Intevation / intelmq-certbund-contact

IntelMQ expert bots to lookup contact information in a database (part of the intelmq-cb-mailgen solution).
GNU Affero General Public License v3.0
3 stars 2 forks source link

Deal with email tags in RIPE db changes #11

Open bernhardreiter opened 3 years ago

bernhardreiter commented 3 years ago

If an organisation changes its email address, there is a warning when running ripe_diff.py.

However, if this email address has had extra information (like being disabled or tags), there maybe additional steps necessary. This issue should make sure that they are done by either flagging them to the update operator or doing the changes itself (if possible).

considerations

The table email_tag is independent from the manual and automatic tables and has effects on all email addresses when it is attempted to use the address.

So if for an organisation the contact with emailA is replaced by a different contact with emailB, what should happen?

Let us consider the cases. We have two email addresses:

They both maybe used in one or several contacts (both manual or automatic).

Case 1 both have no status info

Nothing to do (solved)

Case 2 emailA has status info, emailB does not

If emailB is to be used for the first time, it could inherit the status info of emailA automatically. (Though it is unclear if in all cases the new email address' operator actually wants this.)

Else it is not clear because the other organisations that already have emailB did not have that status so it cannot be transfered without surprising them. -> Flag for manual decision.

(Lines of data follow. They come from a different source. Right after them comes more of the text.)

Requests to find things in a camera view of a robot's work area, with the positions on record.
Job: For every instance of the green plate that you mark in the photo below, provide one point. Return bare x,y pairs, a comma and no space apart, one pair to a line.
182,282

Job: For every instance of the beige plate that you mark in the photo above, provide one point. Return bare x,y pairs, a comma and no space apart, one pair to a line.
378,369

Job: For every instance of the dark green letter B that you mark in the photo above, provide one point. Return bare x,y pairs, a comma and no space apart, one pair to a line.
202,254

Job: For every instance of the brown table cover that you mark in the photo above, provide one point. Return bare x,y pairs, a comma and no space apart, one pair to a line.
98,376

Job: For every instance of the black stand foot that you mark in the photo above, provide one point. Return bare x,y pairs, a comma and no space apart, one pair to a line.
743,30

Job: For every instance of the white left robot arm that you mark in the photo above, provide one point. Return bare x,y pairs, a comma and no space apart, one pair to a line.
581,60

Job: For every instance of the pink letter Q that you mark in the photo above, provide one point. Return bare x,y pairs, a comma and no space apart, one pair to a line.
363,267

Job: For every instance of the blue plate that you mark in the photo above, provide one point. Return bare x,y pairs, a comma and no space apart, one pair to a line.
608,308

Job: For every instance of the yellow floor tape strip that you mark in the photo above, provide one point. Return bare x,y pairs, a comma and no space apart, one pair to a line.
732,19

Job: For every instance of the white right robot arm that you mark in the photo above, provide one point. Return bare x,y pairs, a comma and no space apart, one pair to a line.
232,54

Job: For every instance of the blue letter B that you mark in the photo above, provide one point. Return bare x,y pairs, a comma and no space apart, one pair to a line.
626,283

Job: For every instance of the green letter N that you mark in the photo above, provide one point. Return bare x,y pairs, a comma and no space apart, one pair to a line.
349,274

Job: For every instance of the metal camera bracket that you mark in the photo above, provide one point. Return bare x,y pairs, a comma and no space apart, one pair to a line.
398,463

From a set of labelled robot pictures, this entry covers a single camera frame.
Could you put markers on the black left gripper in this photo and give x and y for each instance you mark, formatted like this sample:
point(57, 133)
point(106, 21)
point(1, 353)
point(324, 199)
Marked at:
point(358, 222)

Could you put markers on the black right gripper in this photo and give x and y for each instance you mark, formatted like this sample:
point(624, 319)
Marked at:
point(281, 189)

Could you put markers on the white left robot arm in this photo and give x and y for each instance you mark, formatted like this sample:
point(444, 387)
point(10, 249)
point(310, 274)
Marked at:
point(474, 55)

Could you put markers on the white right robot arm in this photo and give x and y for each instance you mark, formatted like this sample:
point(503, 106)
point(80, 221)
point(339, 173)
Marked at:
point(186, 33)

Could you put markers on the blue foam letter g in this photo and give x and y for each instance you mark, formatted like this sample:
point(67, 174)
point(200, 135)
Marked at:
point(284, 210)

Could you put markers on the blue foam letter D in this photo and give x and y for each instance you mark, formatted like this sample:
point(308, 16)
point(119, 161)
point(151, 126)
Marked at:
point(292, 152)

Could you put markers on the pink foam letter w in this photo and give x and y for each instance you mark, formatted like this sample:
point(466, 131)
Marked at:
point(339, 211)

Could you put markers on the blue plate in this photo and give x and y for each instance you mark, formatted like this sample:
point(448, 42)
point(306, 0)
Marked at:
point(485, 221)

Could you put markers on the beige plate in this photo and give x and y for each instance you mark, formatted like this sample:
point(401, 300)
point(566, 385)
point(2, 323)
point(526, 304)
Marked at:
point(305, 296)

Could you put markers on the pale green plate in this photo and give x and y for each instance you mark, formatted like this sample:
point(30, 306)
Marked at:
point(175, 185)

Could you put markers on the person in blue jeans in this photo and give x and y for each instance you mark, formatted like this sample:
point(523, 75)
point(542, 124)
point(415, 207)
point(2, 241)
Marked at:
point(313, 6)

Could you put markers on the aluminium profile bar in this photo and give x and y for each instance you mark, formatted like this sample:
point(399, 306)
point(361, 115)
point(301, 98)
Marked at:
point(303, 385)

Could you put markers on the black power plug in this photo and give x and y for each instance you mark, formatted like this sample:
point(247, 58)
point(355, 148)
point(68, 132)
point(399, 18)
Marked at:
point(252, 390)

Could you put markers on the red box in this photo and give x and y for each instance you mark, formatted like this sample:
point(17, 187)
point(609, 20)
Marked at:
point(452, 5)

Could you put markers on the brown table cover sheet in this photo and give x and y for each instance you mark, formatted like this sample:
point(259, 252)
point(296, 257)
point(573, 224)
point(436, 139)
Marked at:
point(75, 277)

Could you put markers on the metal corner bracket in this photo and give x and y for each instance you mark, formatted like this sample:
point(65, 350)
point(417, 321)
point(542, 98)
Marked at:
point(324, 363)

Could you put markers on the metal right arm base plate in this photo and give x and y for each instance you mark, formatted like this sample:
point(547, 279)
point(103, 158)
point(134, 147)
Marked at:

Case 3 emailA does not, emailB has status info

If emailB has status infos, it is already used by another organisation, so it is unclear. -> Flag for manual decison.

Case 4 emailA and emailB both have status info

If they are the same status info -> do nothing (solved).

Else (the info differs) and it is undecided which is the better one for the remaining orgs for emailB and the new one. -> Flag for decision.

-> Flag

As there are only a one subcase (2.1) where the script could automatically do the right thing, a good approach seems to be to flag the situation.

bernhardreiter commented 3 years ago

creating test cases

Using fresh temporary database with postgresql and download ripe data as described in the documentation. Then we import only a part of the ripe data and use Norway as an example (fishshell).

set -l day 2021-03-03
cp -a $day $day-trunc
cd $day-trunc
gzip -d --stdout ../$day/ripe.db.inet6num.gz | head --lines=100000 | gzip > ripe.db.inet6num.gz
gzip -d --stdout ../$day/ripe.db.inetnum.gz | head --lines=100000 | gzip > ripe.db.inetnum.gz

set -l b /home/bern/dev/certbund-contact-git
env PYTHONPATH=$b: python3 $b/intelmq_certbund_contact/ripe/ripe_import.py -v --restrict-to-country NO --conninfo 'host=localhost dbname=contactdb'

# using approximately 3% of the entries
psql -h localhost contactdb -c "select email from contact_automatic TABLESAMPLE BERNOULLI (3);" --tuples-only | \
 head --lines=-1 | cut --characters=2- >sample_emails.txt

# sed 's/\(.*\)/UPDATE contact_automatic SET email=\'x-\1\' WHERE email=\'\1\';/' sample_emails.txt >sample_emails.sql
# psql -h localhost contactdb -f sample_emails.sql

# sed  's/\(.*\)/x-\1/' sample_emails.txt >sample_emails_new.txt

env PYTHONPATH=$b: python3 $b/intelmq_certbund_contact/ripe/ripe_diff.py -v --restrict-to-country NO --conninfo 'host=localhost dbname=contactdb'
bernhardreiter commented 3 years ago

creating test cases

To find 10 email address that have been used in several contacts:

SELECT * FROM (
  SELECT COUNT(email), email FROM contact_automatic GROUP BY email ORDER BY COUNT(email) Desc) AS c 
WHERE count >1 LIMIT 10;

as single command to produce a list

psql  -h localhost contactdb -c "SELECT email
   FROM (SELECT COUNT(email), email FROM contact_automatic 
               GROUP BY email ORDER BY COUNT(email) Desc) AS c
   WHERE count >1 LIMIT 10;
 " --tuples-only | head --lines=-1 | cut --characters=2- > multiple_emails.txt

To change the email address of only one contact of several for one email, the sql command is more involved:

sed 's/\(.*\)/UPDATE contact_automatic SET email=\'x-\1\' WHERE contact_automatic_id IN (SELECT contact_automatic_id FROM contact_automatic WHERE email=\'\1\' LIMIT 1);/'

with the combination of tests/create_email_tag_cases.py , a lot more test cases can be created.

bernhardreiter commented 3 years ago

There is a difficulty: the ripe_import workflow does not look at the differences, it only completely deletes the old contents and inserts the new database completely. So in order to find the organisation with changed email addresses, a ripe_diff run is needed, but ripe_diff does not writing anything to the database.

One implementation strategy could be to let the diff run create the necessary changes in the email tags to be saved in a file and executed after the import run.